Looking at this tall young man of twenty, one could not immediately tell he had undergone two surgeries for multiple wounds he sustained in an Iranian shelling attack four and a half months earlier. We were in the Kurdish village of Zhelea, in the far northeast corner of Iraq, near the Iranian border.  As we sat around a cylindrical wood stove in the middle of the simple stone dwelling, Sabir told his story.

Along with others in his family, he was staying in a tent in the mountain area of Megamier (about twelve km by air from Iranian border) during the three months of summer grazing for their sheep, goats and cows—their main source of their income.
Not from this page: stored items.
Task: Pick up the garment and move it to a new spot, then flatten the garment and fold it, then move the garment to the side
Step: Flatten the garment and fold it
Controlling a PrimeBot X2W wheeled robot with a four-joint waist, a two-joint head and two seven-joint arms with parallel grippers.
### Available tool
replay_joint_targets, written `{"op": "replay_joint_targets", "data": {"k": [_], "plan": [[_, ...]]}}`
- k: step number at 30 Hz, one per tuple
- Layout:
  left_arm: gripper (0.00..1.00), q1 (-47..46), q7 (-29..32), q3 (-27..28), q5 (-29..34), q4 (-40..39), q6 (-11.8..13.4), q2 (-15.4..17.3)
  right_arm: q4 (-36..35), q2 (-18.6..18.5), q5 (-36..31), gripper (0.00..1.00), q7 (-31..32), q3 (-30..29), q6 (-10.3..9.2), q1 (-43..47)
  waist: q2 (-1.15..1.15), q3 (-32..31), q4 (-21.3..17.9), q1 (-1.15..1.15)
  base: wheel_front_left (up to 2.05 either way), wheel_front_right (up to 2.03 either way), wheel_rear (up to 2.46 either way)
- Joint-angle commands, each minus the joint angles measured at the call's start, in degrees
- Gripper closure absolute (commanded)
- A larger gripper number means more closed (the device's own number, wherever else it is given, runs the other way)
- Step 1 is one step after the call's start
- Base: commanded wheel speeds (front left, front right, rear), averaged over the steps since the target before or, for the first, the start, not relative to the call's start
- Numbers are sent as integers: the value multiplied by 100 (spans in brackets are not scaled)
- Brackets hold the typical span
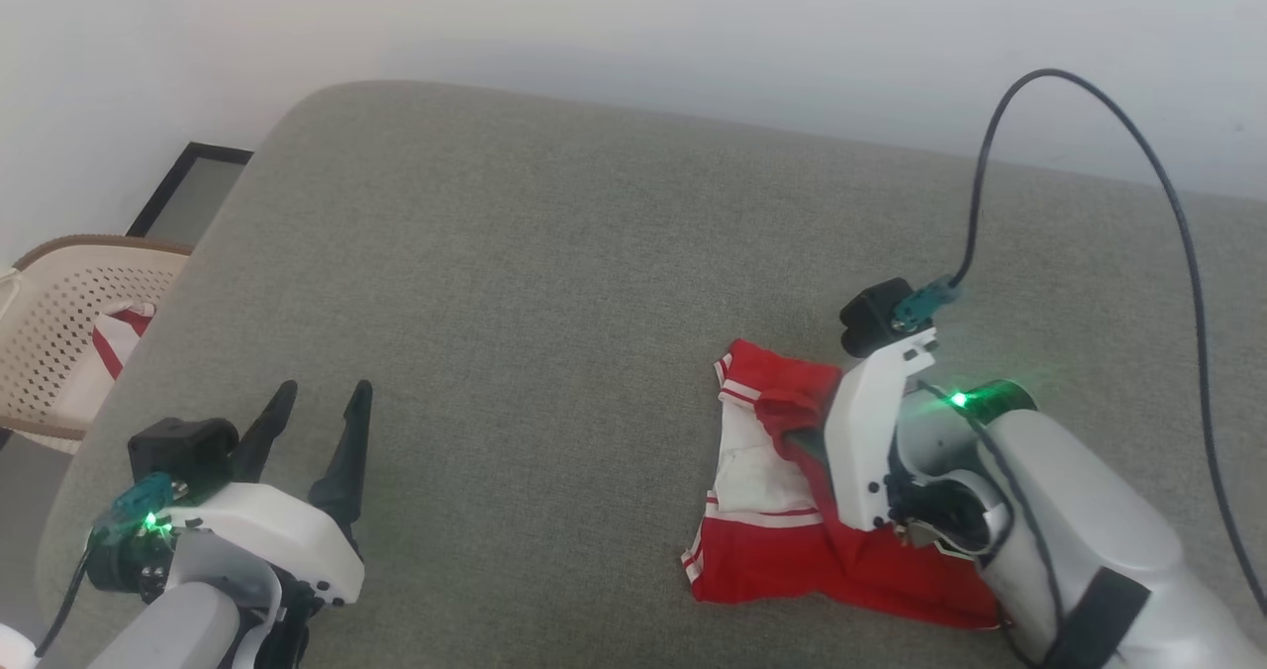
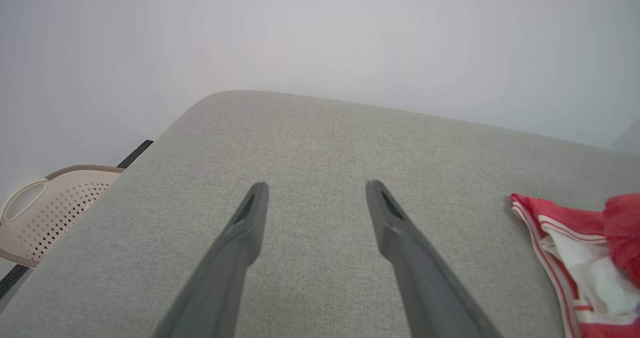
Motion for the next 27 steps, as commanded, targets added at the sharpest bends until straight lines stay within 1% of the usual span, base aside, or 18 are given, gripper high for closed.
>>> {"op": "replay_joint_targets", "data": {"k": [1, 4, 8, 12, 15, 21, 27], "plan": [[0, -31, -5, 2, -15, 45, -20, 5, 101, 42, -25, 0, -100, 77, -2, -122, 0, -14, -9, 0, 0, 0, 0], [0, 2, -26, 22, -37, 88, -54, 29, 258, 58, 95, 0, -192, 249, -3, -182, 0, -73, -58, 0, 0, 0, 0], [0, 88, -44, 47, -66, 116, -64, 67, 185, -59, 208, 0, -306, 429, -3, -212, 0, -150, -148, 0, 0, 0, 0], [0, 208, -65, 103, -96, 109, -52, 137, -43, -318, 357, 0, -594, 516, -3, -152, 0, -279, -316, 0, 0, 0, 0], [0, 349, -78, 139, -133, 91, -40, 196, -238, -568, 421, 0, -881, 466, -3, -21, 0, -386, -457, 0, 0, 0, 0], [0, 640, -110, 224, -140, 38, 0, 328, -559, -1079, 287, 0, -1534, 130, -3, 354, 0, -613, -753, 0, 0, 0, 0], [0, 882, -139, 325, -176, -63, 40, 427, -820, -1405, -1, 0, -2352, -505, -3, 819, 0, -710, -1025, 0, 0, 0, 0]]}}
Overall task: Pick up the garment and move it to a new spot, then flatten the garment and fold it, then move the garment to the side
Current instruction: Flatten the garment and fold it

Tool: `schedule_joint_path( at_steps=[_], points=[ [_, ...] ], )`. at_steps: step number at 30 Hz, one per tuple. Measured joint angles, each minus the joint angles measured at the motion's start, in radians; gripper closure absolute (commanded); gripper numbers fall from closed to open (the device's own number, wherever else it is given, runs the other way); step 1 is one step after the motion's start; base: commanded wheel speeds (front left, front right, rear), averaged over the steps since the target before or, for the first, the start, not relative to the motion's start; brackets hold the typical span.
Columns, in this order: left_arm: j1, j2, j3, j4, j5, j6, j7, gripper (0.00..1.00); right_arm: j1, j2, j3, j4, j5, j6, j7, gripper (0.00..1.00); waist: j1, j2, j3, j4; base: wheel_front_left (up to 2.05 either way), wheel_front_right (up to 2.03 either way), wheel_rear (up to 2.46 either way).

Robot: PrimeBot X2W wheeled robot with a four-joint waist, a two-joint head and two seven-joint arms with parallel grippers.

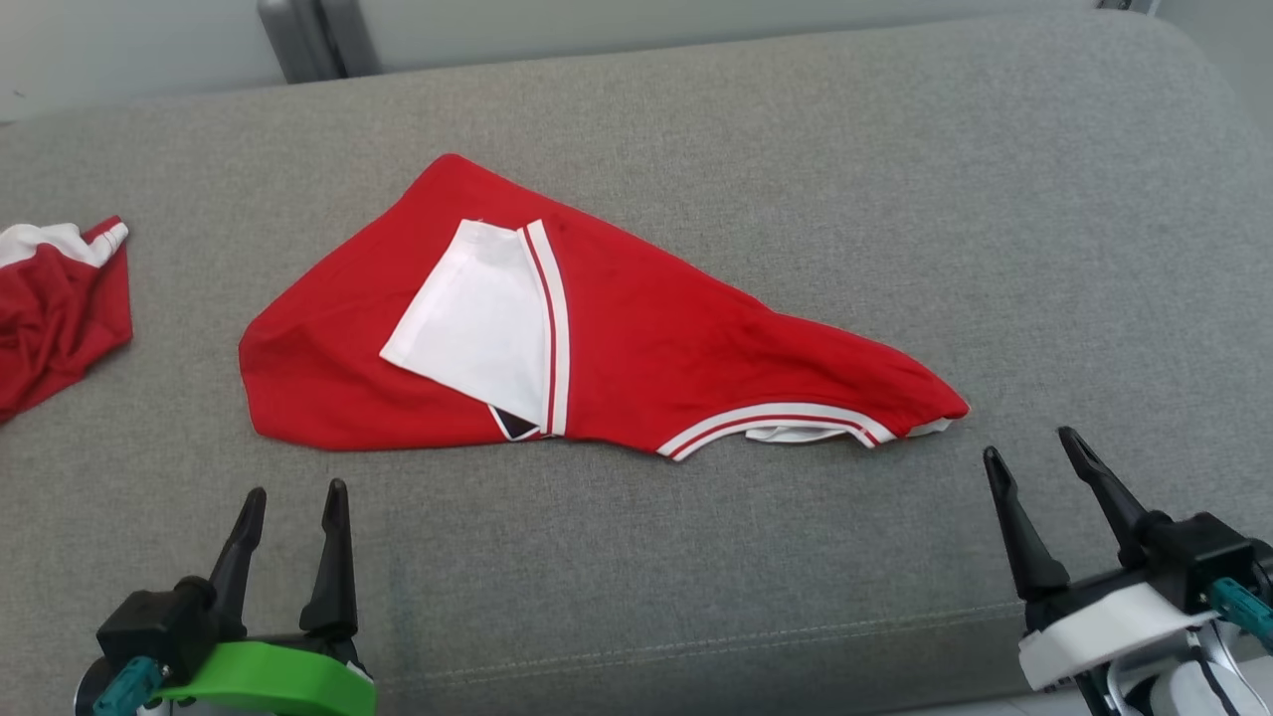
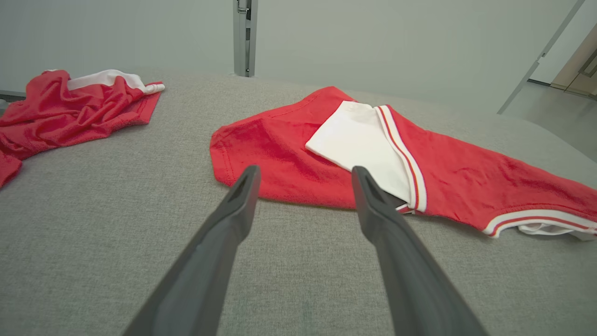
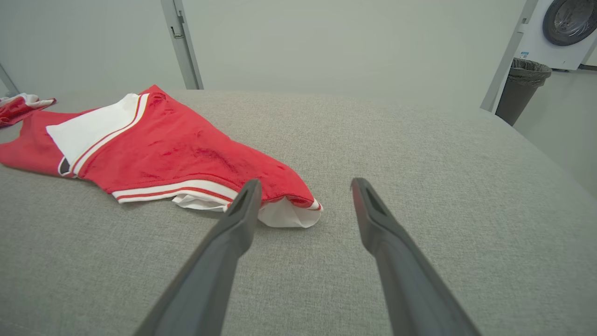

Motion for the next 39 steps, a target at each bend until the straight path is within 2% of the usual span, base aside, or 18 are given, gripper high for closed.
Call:
schedule_joint_path(
  at_steps=[4,15,23,29,39],
  points=[
    [-0.045,-0.001,0.005,0.003,0.000,-0.005,0.000,0.00,-0.072,0.007,0.058,-0.002,-0.028,0.009,0.000,0.00,0.0000,0.0000,0.045,0.002,0.00,0.00,0.00],
    [-0.196,-0.001,0.017,0.032,-0.001,-0.019,0.015,0.00,-0.283,0.012,0.306,-0.017,-0.146,0.018,0.045,0.00,0.0000,0.0000,0.151,0.002,0.00,0.00,0.00],
    [-0.305,-0.031,-0.012,0.062,-0.001,-0.051,0.022,0.00,-0.437,-0.007,0.511,0.060,-0.209,0.019,0.120,0.00,0.0000,0.0000,0.218,0.025,0.00,0.00,0.00],
    [-0.349,-0.061,-0.033,0.097,-0.004,-0.065,0.022,0.00,-0.562,-0.014,0.635,0.118,-0.211,0.019,0.176,0.00,0.0000,0.0000,0.247,0.066,0.00,0.00,0.00],
    [-0.435,-0.093,-0.040,0.137,-0.012,-0.091,0.020,0.00,-0.756,0.002,0.711,0.202,-0.172,0.019,0.264,0.00,0.0001,0.0000,0.296,0.136,0.00,0.00,0.00]
  ],
)
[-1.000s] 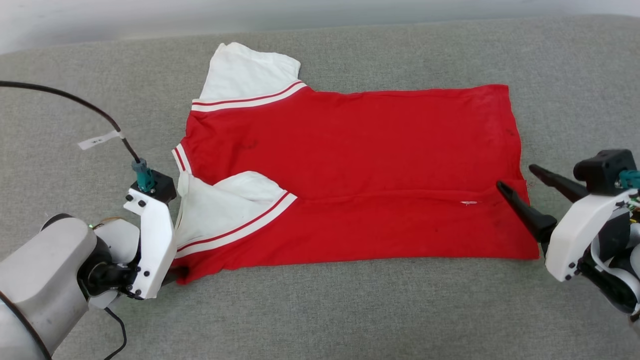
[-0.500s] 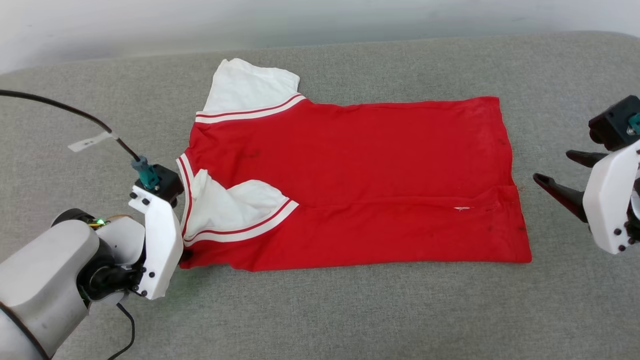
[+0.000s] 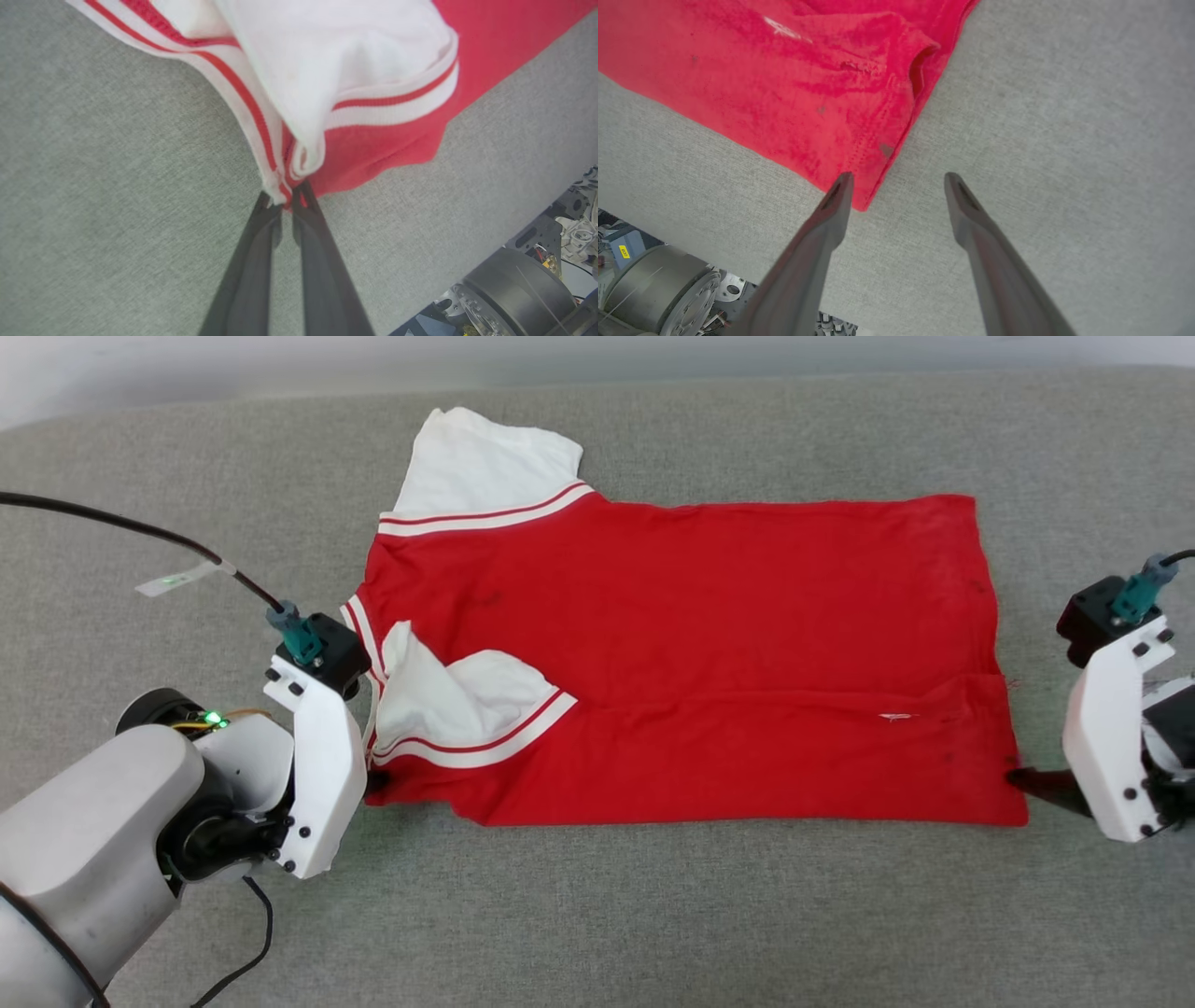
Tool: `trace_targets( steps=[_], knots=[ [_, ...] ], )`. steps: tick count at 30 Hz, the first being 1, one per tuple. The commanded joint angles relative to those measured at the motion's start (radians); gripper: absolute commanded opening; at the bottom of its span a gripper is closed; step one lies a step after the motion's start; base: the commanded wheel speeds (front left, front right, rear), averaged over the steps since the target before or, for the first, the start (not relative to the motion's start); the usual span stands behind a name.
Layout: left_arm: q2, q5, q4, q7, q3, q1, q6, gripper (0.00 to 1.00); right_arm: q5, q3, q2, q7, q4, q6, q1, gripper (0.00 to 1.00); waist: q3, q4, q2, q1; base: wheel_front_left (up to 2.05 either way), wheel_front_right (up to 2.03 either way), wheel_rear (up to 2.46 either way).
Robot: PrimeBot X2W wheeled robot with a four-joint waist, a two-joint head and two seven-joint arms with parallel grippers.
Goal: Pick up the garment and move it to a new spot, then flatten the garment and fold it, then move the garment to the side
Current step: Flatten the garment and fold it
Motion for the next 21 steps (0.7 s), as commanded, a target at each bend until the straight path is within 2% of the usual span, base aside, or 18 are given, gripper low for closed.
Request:
trace_targets(
  steps=[1,8,13,14,15,21],
  knots=[
    [-0.002,0.007,-0.004,-0.003,0.000,-0.012,-0.001,0.00,-0.007,-0.001,0.023,-0.009,0.027,0.000,0.020,1.00,0.016,0.009,-0.0001,-0.0001,0.00,0.00,0.00],
    [0.000,0.015,-0.007,-0.019,-0.008,-0.007,-0.001,0.00,-0.046,0.044,0.132,-0.078,0.177,-0.001,0.111,1.00,0.037,0.020,-0.0001,-0.0001,0.00,0.00,0.00],
    [0.006,0.010,-0.001,-0.027,-0.017,0.009,-0.002,0.00,-0.048,0.072,0.159,-0.120,0.201,0.000,0.133,1.00,0.029,0.017,-0.0001,-0.0001,0.00,0.00,0.00],
    [0.009,0.009,0.002,-0.029,-0.018,0.014,-0.002,0.00,-0.052,0.073,0.157,-0.137,0.196,0.000,0.126,0.24,0.023,0.014,-0.0001,-0.0001,0.00,0.00,0.00],
    [0.011,0.007,0.005,-0.033,-0.019,0.020,-0.002,0.00,-0.053,0.076,0.151,-0.148,0.190,0.000,0.118,0.00,0.018,0.011,-0.0001,-0.0001,0.00,0.00,0.00],
    [0.021,-0.020,0.014,-0.063,-0.009,0.055,0.000,0.00,-0.038,0.061,0.105,-0.234,0.137,0.000,0.076,0.00,-0.036,-0.001,-0.0001,-0.0001,0.00,0.00,0.00]
  ],
)
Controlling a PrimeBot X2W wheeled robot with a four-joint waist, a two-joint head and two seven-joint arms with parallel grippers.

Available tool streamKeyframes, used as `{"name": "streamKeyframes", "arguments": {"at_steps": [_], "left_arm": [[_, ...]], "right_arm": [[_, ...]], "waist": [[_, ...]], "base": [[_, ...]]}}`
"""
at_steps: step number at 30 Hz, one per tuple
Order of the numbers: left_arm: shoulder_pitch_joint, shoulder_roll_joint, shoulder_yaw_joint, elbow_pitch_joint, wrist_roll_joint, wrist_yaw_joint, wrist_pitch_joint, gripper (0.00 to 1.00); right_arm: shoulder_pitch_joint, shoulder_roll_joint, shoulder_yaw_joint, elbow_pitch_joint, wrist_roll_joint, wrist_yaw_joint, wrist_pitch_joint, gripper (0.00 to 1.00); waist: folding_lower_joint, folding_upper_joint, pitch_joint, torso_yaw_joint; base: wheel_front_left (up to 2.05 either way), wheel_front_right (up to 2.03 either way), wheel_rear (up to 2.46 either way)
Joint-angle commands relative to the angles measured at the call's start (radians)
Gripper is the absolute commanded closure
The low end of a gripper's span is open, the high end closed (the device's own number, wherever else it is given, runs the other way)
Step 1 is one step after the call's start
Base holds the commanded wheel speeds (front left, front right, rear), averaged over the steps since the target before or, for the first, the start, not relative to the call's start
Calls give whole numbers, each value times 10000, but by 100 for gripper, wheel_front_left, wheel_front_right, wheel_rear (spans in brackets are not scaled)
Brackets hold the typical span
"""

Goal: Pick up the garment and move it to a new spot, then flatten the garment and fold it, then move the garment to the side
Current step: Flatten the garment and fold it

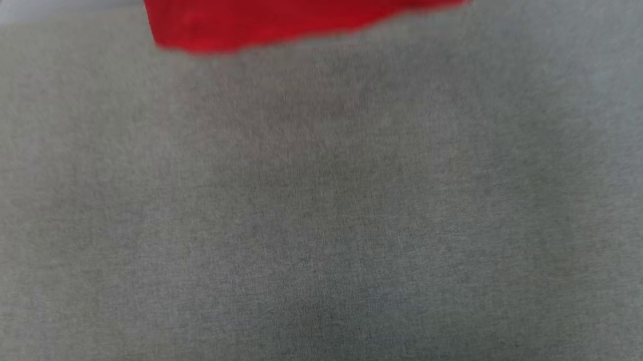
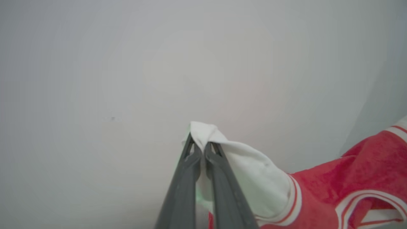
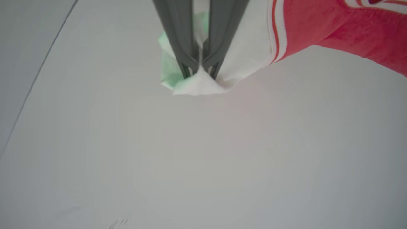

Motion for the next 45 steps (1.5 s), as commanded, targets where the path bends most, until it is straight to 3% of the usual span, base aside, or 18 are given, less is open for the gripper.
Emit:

At 9:00 p.m., on 18 July 2009, about eighteen Iranian rockets landed in that area. One exploded in front of their tent, and shrapnel cut Sabir’s neck, shoulder and armpit, as well as damaging the family car.  Family members rushed him to the emergency hospital in Erbil (Hawler in Kurdish) for treatment.

“Sometimes I can’t move my neck and shoulder very well, and sometimes I have no feeling in that area,” he said. Because of pain in his head, neck, arm, and shoulder area, he is not able to study or work. He no longer attends 7th Grade, because his pain becomes more severe in the cold schoolroom.

The ongoing shelling from Iran, past bombing from Turkey, and Turkish surveillance planes currently flying over the area, continue to affect the lives of the family.

The children have been terrified. The family lost about fifty animals and $8,000 each year, about half of their annual income, because of the bombings. For the last four years, they no longer feel safe taking their animals to the mountains to graze, so they buy feed. They no longer go to certain mountains to collect firewood or gather mushrooms and herbs in the springtime. Years ago, Sabir’s father lost a leg to land mines on a mountain, likely planted in the 1980’s during the Iran-Iraq war.

In 2007, the U.S. began giving intelligence information to Turkey for its bombing operations. Since that time, bombing and shelling have intensified and the area attacked has spilled over into populated areas.  Local leaders and villagers told us they saw a pattern of coordination between Turkey’s and Iran’s attacks.  They wondered why their village is systematically bombed, since it is eighteen km from the higher border mountains where rebel camps are based.

“Our government has not been caring for us!” Sabir lamented. His family has not received financial compensation or help with medical costs.  The care he receives comes only from his extended family, gathered in the room while we visited.  He sat tall and calm as he spoke of the challenges he and his family, as well as villagers all along the mountain border areas face—people who simply want to continue their traditional way of life in their ancestral home.